Genetik Değişiklikler

Daha önceden bu hastalığa sebep olan spesifik gen veya gen grubu bilinmezken son yıllarda yapılan araştırmalar bu hastalığın sebebinin 16. kromozomda bulunan tyrosine aminotransferaz (TAT) geninde gerçekleşen bir problem olduğu ve bu problemin vücutta tyrosine aminoasidinin birikmesine yol açtığını göstermiştir. Tyrosine aminotransferaz enzimi tyrosine ve fenilalenin’in metabolik indirgenmesinde rol oynar, mutasyon ise 147. Kodonda Alanin aminoasidinin Valin aminoasidi ile yer değiştirmesiyle ortaya çıkar. Şu ana kadar hastalıkla ilişkilendirilmiş tek gen bu gendir.

Belirti ve Senptomlar

Bu hastalıkta çok çeşitli belirti ve semptomlar vardır fakat en sık görünenler;

  • Normalden küçük ağız yapısı, *
  • Kısa ve tamamlanmamış dil,
  • Eksik, kısmen eksik veya normalden kısa el ve ayak parmakları,
  • Mikroginati, retrognati gibi çene değişiklikleri veya kısmen eksik alt çene kemiği, *
  • Yüksek kemerli, dar veya yarık damak,
  • Eksik veya normalden farklı kol ve bacak oluşumu, *
  • Eksik diş,
  • Tükürük bezi eksikliği.

Bu hastalık ile doğan çocuklarda yarı yüz felci görülebilir. Dil veya ağız bölgesi hastalıktan etkilendiyse yeme-içmeyi daha çok zorlaştırabilir. Yukarıda listelenen semptomlar genel semptomlardır, vakaların çoğunda görülür fakat görülmeme ihtimali de vardır. * (Yıldız) ile işaretlenen semptomlar, hastaların %80 ila %99’unda bulunan semptomlardır.

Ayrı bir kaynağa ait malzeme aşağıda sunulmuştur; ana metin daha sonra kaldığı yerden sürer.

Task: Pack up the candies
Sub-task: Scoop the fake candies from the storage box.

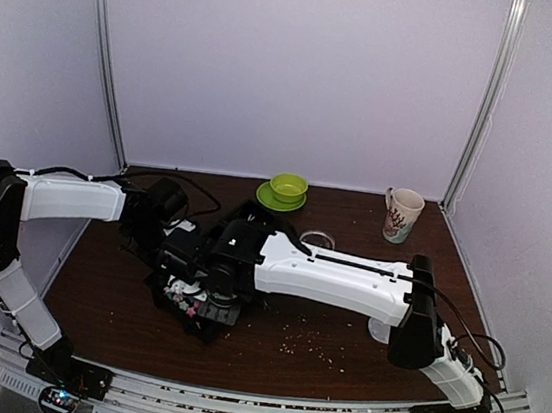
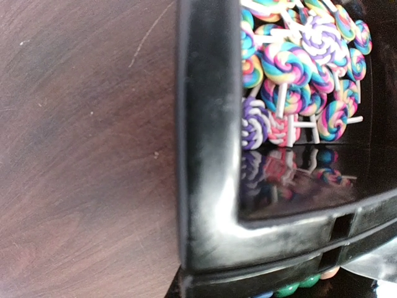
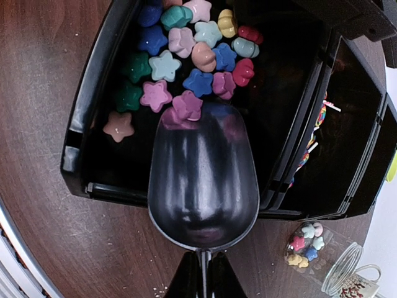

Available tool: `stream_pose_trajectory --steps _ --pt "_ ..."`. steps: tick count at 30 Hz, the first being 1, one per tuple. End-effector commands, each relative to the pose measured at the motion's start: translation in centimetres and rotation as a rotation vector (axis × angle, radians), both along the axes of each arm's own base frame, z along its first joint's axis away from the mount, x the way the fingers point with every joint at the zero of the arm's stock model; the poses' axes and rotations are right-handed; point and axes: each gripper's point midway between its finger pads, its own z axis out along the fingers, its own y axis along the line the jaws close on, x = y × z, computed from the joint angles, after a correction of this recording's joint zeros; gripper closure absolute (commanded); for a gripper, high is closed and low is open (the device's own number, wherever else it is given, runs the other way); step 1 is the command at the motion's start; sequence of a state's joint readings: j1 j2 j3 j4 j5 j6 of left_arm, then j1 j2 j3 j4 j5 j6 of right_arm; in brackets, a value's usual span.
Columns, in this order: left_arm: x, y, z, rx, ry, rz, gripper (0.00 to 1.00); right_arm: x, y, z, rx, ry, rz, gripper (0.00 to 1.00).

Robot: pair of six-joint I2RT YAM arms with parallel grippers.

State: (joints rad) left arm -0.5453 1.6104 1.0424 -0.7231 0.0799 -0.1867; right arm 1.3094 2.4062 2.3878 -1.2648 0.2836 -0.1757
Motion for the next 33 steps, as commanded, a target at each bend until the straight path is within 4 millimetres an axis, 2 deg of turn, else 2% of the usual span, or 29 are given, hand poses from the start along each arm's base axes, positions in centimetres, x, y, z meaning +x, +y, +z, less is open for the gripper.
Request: stream_pose_trajectory --steps 1,9,16,25,29,33 --pt "4.2 -4.1 7.5 -0.229 -0.247 -0.025 1.00 0.6 0.1 -1.7 0.003 0.028 -0.059 1.00" --pt "3.9 -5.1 9.3 -0.312 -0.288 -0.054 1.00 1.2 1.8 -3.8 0.101 0.114 -0.098 1.00" --pt "3.6 -5.5 10.3 -0.357 -0.309 -0.074 1.00 0.7 3.1 -5.3 0.177 0.178 -0.091 1.00" --pt "4.0 -4.7 11.0 -0.364 -0.335 -0.042 1.00 0.7 3.6 -7.7 0.271 0.159 -0.069 1.00" --pt "4.4 -4.0 11.1 -0.367 -0.338 -0.013 1.00 1.5 3.0 -8.0 0.325 0.141 -0.112 1.00" --pt "4.3 -4.0 10.8 -0.370 -0.327 -0.002 1.00 3.8 2.7 -7.0 0.376 0.082 -0.252 1.00"
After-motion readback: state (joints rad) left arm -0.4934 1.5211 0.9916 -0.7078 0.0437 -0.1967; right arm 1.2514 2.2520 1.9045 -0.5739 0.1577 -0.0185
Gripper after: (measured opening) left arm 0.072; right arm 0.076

Tirozinemi tip II, tipik olarak yaşamın ilk yılında ortaya çıkan oküler semptomları (vakaların% 75’i) gösterir. Bunlar fotofobi, kızarıklık ve lakrimasyon artışı ile karakterize edilir.

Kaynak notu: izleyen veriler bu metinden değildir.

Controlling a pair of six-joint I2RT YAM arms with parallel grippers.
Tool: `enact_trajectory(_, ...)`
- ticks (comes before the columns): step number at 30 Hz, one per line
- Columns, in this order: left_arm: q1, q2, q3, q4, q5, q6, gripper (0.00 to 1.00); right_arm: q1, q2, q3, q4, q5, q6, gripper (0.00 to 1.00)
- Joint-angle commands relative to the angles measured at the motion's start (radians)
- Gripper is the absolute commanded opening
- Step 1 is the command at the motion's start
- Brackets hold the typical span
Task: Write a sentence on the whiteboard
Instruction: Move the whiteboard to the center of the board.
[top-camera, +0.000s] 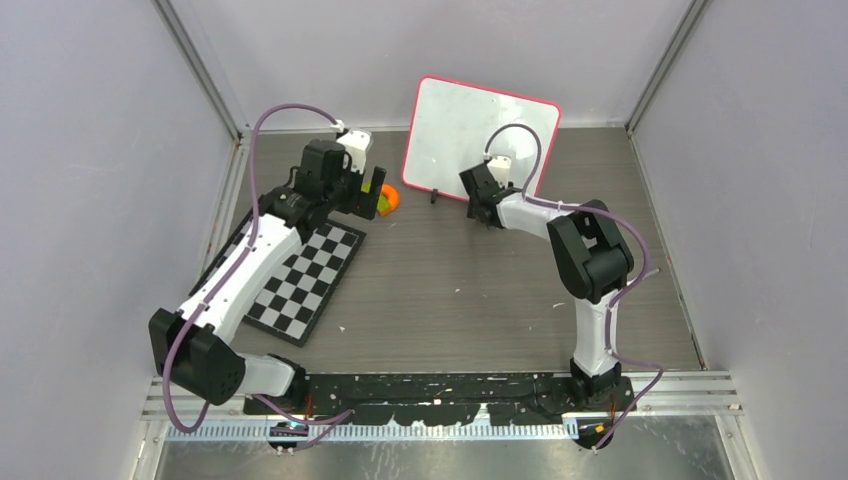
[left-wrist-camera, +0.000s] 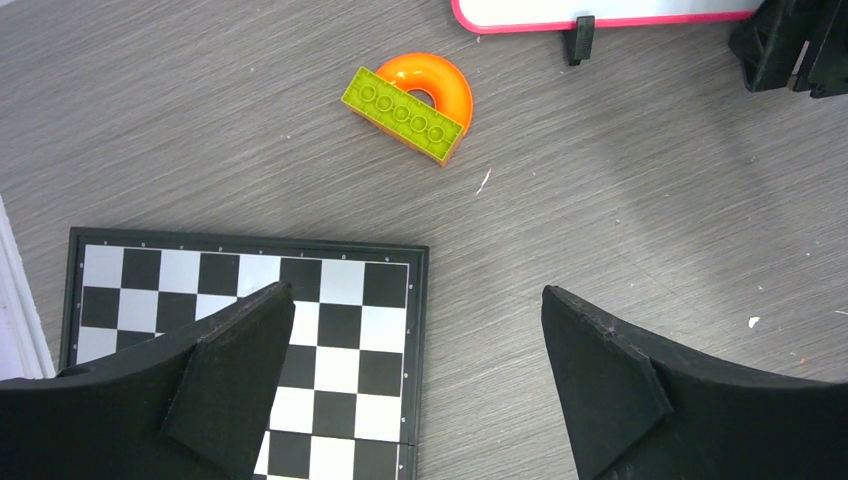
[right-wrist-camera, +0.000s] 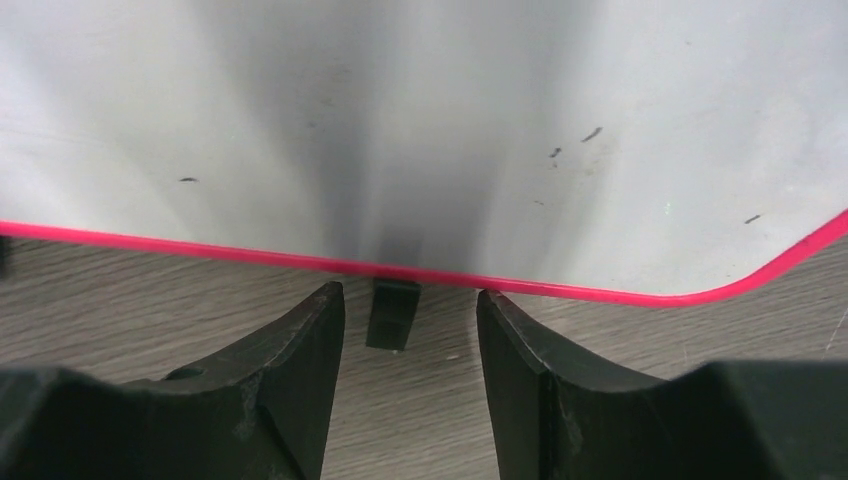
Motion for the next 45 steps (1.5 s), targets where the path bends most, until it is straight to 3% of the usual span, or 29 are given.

Teşhis Yöntemleri ve Tedaviler

Hastalığın teşhisi genellikle belirtiler ve semptomlara bağlı olarak yapılır. Bazı durumlarda, doğumdan önce ulrason ile bakılırken semptomlar teşhis edilebilir.

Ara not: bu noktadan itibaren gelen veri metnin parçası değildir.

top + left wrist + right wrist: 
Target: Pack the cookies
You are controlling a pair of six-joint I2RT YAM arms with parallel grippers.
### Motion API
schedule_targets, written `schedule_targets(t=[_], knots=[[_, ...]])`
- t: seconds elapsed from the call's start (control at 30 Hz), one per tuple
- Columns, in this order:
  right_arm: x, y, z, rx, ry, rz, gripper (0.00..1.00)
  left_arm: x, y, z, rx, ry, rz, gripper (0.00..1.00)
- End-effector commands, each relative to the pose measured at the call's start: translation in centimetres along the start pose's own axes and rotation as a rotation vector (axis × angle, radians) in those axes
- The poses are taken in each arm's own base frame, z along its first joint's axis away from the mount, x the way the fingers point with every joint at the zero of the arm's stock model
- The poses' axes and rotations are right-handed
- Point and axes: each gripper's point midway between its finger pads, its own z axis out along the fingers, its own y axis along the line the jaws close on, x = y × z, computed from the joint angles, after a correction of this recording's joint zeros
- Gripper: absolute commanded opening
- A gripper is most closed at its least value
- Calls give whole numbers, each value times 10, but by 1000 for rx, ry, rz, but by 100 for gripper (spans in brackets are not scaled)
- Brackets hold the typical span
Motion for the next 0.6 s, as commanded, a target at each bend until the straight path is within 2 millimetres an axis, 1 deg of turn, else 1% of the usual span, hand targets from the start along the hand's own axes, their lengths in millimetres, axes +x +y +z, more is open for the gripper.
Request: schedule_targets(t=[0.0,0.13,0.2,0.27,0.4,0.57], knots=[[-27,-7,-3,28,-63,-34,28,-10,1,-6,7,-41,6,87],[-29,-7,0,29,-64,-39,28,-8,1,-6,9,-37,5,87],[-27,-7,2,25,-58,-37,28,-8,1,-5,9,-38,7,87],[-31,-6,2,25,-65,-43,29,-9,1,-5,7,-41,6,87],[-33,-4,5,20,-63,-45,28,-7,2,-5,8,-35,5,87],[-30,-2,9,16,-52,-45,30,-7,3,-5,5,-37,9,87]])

Hanhart sendromu vücutta farklı sistem ve parçaları etkileyebileceğinden ötürü tedavi yöntemleri farklı dallardan doktorlar tarafından karar verilip uygulanır. Örnek olarak, uzuv problemleri ameliyat veya protezler ile çözülebilirken ağzın yapısından dolayı ortaya çıkan konuşma sorunları terapiler ile tedavi edilir. Genetik problemi hafifletmek amacıyla düşük tyrozin ve düşük fenilalenin içeren yiyeceklerden oluşmuş bir diyet programı uygulanabilir, bu diyetin 18 aylık bir hastaya 8 gün uygulanmasının ardından yapılan ölçümler 1580 µmol/L tyrosine seviyesinin, 392 µmol/L seviyesine (referans aralık 40-80µmol/L)  düştüğü gözlenmiştir. 1 ayın sonunda, kutanöz ve oküler lezyonların tamamen düzeldiği gözlenmiştir.

                    

Bu görselde hastanın cildinin durumunun diyet tedavisinden önce(solda) ve sonra(sağda) ki durumu gösterilmiştir.

Hastalığın Diğer İsimleri

·        Aglossia-adactylia sendromu,
·        Hanhart sendromu,
·        Jussieu sendromu,
·        Tirozinemi tip II.

Görülme Sıklığı

Hastalığın görülme sıklığı bölgeden bölgeye değişse de genel olarak 1/1.000.000 görülen bir hastalıktır. Aynı soydan gelen bireylerin çiftleşmesi bu hastalığın görülme sıklığını bir miktar arttırıyor, örnek vermek gerekirse; Yahudi topluluğu, Güney İtalya.

Kaynakça
https://rarediseases.info.nih.gov/diseases/68/hanhart-syndrome
https://www.orpha.net/
https://ghr.nlm.nih.gov/
Fanny Locatelli, MD Eve Puzenat, MD et al. Richner-Hanhart Syndrome (Tyrosinemia Type II), 2017.